Smith compares “illegally” camping in a park to “illegally” parking a car. “It doesn’t necessarily mean that just because the police believe [a car is parked] in an illegal place, that they can smash it up.”
Staying safe in an encampment is a human right
The first principle in upholding human rights in encampments is “Recognizing residents of encampments as rights holders.” Right to Housing Toronto (R2HTO) published the report Encampment Rights Review in September 2020, applying Farha’s Canadian level work to Toronto. While the R2HTO report commended the City for its inter-divisional approach, it also said “the City must immediately cease to treat encampments as by-law infractions or nuisances in the urban landscape” and highlighted B.C. court decisions that successfully challenged similar anti-camping by-laws.
AK laments, “[The police] make us out to be bad humans, like we’re going to do a crime.” Living in a tent may violate city by-law, but it is not a crime. “[Police] are supposed to support us people too.”
“If you want to say that a tarp is a by-law infraction, well that deserves a ticket, right?” Bierk asks rhetorically. “A by-law infraction doesn’t warrant someone to take the power of the law into their own hands and destroy someone’s property, whatever the context. There’s no context that justifies that. This is clear police violence…against people that are unhoused.”
Reframing what the human right to adequate housing means
The right to adequate housing has existed in the Universal Declaration of Human Rights since its inception in 1948, but it is only in recent years that the language of housing as a human right has become more prominent in housing policy such as in the federal National Housing Strategy Act in 2019, and the HousingTO 2020-2030 Action Plan in the City of Toronto.

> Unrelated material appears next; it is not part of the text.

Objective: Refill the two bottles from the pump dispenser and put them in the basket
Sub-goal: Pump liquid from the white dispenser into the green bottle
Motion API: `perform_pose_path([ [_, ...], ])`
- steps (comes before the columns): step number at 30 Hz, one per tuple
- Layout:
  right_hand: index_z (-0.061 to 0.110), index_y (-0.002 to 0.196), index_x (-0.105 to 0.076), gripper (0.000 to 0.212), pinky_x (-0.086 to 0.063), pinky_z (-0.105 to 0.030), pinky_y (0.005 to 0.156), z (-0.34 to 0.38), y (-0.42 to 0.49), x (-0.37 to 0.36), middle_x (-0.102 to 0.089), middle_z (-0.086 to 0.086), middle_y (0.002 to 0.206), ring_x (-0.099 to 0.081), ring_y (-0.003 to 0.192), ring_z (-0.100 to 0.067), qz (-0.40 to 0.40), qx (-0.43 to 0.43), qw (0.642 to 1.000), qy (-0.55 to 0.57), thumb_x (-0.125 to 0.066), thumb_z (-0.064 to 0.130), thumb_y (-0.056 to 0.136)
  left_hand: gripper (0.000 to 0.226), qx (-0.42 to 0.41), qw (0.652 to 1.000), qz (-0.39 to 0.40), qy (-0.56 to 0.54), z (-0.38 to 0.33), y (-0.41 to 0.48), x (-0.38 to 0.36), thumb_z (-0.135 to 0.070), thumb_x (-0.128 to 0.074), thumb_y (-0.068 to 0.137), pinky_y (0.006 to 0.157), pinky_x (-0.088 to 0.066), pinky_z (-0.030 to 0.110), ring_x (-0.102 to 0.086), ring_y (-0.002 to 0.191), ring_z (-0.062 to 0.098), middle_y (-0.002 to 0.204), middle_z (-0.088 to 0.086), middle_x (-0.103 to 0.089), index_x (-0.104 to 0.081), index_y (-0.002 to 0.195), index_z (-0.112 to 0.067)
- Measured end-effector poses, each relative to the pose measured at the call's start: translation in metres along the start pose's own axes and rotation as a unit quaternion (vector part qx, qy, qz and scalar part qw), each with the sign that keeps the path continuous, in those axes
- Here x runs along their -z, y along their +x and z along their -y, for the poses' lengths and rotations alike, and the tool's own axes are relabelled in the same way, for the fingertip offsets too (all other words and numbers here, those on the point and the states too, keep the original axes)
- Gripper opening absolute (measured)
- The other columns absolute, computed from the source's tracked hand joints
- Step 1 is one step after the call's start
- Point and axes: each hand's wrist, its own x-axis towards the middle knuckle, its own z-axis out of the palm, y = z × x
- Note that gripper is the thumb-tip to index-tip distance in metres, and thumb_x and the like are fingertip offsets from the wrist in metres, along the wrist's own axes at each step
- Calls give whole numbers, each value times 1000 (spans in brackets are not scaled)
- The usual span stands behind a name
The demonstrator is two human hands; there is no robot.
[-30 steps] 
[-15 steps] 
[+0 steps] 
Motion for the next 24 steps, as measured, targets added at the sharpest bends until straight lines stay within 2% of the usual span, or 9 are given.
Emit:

But we’re still far from recognizing residents of encampments as rights holders. It is not only uniformed officials who have failed to do so. “[I heard] there were people coming down and setting tents on fire,” says Jaymie Sampa, Manager at The 519, a community center in Toronto. “I heard accounts from…the large encampment that was under the Gardiner [Expressway]… People would drive by at obscure hours of the night and throw things out their window at people. It’s vitriolic. It’s hateful towards people living in the encampments.”
When writing this post, the City of Toronto was not reachable for direct comment, but they shared a written response regarding plans for encampment evictions: “There are many examples of encampments posing significant health and safety risks, including to people living in them.” Safety concerns should not absolve the need for a human-rights based approach to encampments.
Steph Massey, Harm Reduction Supervisor at Parkdale Queen West Community Health Centre, encourages the public to “reframe their feelings of safety – of having housing, having access to preventative measures in a pandemic, having access to food – and then think about what that means for safety for someone living in a tent all year round.”